Thomas Kwa🔹 answers AI Risk Microdynamics Survey

Thomas Kwa🔹 9 Oct 2022 22:32 UTC
4 points
1 ∶ 0
I have some qualms with the survey wording.
Conditional on a Misaligned AGI being exposed to high-impact inputs, it will scale (in aggregate) to the point of permanently disempowering roughly all of humanity
I answered 70% for this question, but the wording doesn’t feel quite right. I put >80% that a sufficiently capable misaligned AI would disempower humanity, but the first AGI deployed is likely to not be maximally capable unless takeoff is really fast. It could neither initiate a pivotal act/process nor disempower humanity, then over the next days to years (depending on takeoff speeds) different systems could become powerful enough to disempower humanity.
One way in which Unaligned AGI might cease to be a risk is if we develop a test for Misalignment, such that Misaligned AGIs are never superficially attractive to deploy. What is your best guess for the year when such a test is invented?
Such a test might not end the acute risk period, because people might not trust the results and could still deploy misaligned AGI. The test would also have to extrapolate into the real world, farther than any currently existing benchmark. It would probably need to rely on transparency tools far in advance of what we have today, and because this region of the transparency tech tree also contains alignment solutions, the development of this test should not be treated as uncorrelated with other alignment solutions.
Even then, I also think there’s a good chance this test is very difficult to develop before AGI. The misalignment test and alignment problem aren’t research problems that we are likely to solve independently of AGI, they’re dramatically sped up by being able to iterate on AI systems and get more than one try on difficult problems.
Also, conditional on aligned ASI being deployed, I expect this test to be developed within a few days. So the question should say “conditional on AGI not being developed”.

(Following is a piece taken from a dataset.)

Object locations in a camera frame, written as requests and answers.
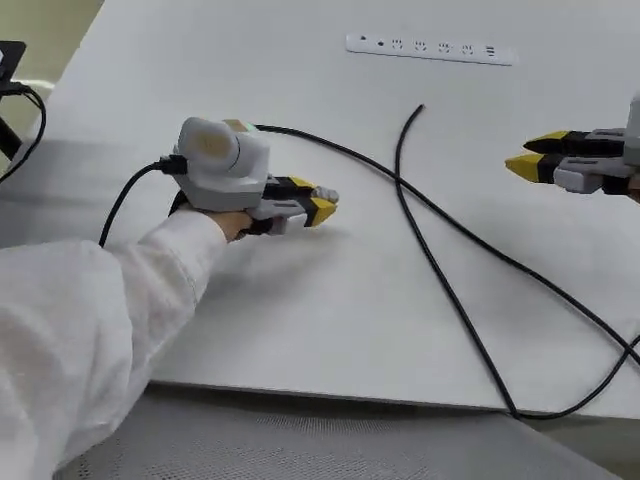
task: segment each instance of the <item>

One way in which Unaligned AGI might cease to be a risk is if we have a method which provably creates Aligned AGIs (‘solving the Alignment Problem’). What is your best guess for the year when this is first accomplished?

I.E. The year when it becomes possible (not necessarily practical / economic) to build an AGI and know it is definitely Aligned.
Solving the alignment problem doesn’t mean we can create a provably aligned AGI. Nate Soares says
Following Eliezer, I think of an AGI as “safe” if deploying it carries no more than a 50% chance of killing more than a billion people:
When I say that alignment is difficult, I mean that in practice, using the techniques we actually have, “please don’t disassemble literally everyone with probability roughly 1” is an overly large ask that we are not on course to get. [...] Practically all of the difficulty is in getting to “less than certainty of killing literally everyone”. Trolley problems are not an interesting subproblem in all of this; if there are any survivors, you solved alignment. At this point, I no longer care how it works, I don’t care how you got there, I am cause-agnostic about whatever methodology you used, all I am looking at is prospective results, all I want is that we have justifiable cause to believe of a pivotally useful AGI ‘this will not kill literally everyone’.
Notably absent from this definition is any notion of “certainty” or “proof”. I doubt we’re going to be able to prove much about the relevant AI systems, and pushing for proofs does not seem to me to be a particularly fruitful approach (and never has; the idea that this was a key part of MIRI’s strategy is a common misconception about MIRI).